Return every line below exactly, leaving nothing out.
DATASET EXTRACT Block Start
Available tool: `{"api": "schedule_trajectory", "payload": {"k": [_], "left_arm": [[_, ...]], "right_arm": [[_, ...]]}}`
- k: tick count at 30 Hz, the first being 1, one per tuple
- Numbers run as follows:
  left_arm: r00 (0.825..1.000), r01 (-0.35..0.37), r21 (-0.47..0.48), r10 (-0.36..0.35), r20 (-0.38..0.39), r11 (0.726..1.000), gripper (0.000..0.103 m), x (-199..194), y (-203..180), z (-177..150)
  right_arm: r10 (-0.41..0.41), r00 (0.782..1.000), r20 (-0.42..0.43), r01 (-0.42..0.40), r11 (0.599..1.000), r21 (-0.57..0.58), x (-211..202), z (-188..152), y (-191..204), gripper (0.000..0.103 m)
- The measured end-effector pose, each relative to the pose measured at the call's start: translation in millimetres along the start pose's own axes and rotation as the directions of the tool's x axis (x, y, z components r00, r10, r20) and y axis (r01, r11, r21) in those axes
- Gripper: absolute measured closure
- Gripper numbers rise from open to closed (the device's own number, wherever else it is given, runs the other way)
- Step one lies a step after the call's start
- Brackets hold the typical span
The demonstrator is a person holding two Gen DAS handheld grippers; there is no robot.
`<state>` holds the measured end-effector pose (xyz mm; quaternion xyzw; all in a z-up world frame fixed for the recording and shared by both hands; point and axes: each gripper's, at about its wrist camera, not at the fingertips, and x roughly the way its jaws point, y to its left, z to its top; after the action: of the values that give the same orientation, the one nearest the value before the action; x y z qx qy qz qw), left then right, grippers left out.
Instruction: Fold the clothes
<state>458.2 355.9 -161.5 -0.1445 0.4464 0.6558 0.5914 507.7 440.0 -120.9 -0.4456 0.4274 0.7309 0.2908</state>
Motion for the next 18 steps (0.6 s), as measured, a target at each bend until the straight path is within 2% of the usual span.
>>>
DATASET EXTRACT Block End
### FINAL ANSWER
Available tool: `{"api": "schedule_trajectory", "payload": {"k": [_], "left_arm": [[_, ...]], "right_arm": [[_, ...]]}}`
- k: tick count at 30 Hz, the first being 1, one per tuple
- Numbers run as follows:
  left_arm: r00 (0.825..1.000), r01 (-0.35..0.37), r21 (-0.47..0.48), r10 (-0.36..0.35), r20 (-0.38..0.39), r11 (0.726..1.000), gripper (0.000..0.103 m), x (-199..194), y (-203..180), z (-177..150)
  right_arm: r10 (-0.41..0.41), r00 (0.782..1.000), r20 (-0.42..0.43), r01 (-0.42..0.40), r11 (0.599..1.000), r21 (-0.57..0.58), x (-211..202), z (-188..152), y (-191..204), gripper (0.000..0.103 m)
- The measured end-effector pose, each relative to the pose measured at the call's start: translation in millimetres along the start pose's own axes and rotation as the directions of the tool's x axis (x, y, z components r00, r10, r20) and y axis (r01, r11, r21) in those axes
- Gripper: absolute measured closure
- Gripper numbers rise from open to closed (the device's own number, wherever else it is given, runs the other way)
- Step one lies a step after the call's start
- Brackets hold the typical span
The demonstrator is a person holding two Gen DAS handheld grippers; there is no robot.
`<state>` holds the measured end-effector pose (xyz mm; quaternion xyzw; all in a z-up world frame fixed for the recording and shared by both hands; point and axes: each gripper's, at about its wrist camera, not at the fingertips, and x roughly the way its jaws point, y to its left, z to its top; after the action: of the values that give the same orientation, the one nearest the value before the action; x y z qx qy qz qw), left then right, grippers left out.
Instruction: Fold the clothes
<state>458.2 355.9 -161.5 -0.1445 0.4464 0.6558 0.5914 507.7 440.0 -120.9 -0.4456 0.4274 0.7309 0.2908</state>
Motion for the next 18 steps (0.6 s), as measured, a target at each bend until the straight path is within 2% of the usual span.
>>>

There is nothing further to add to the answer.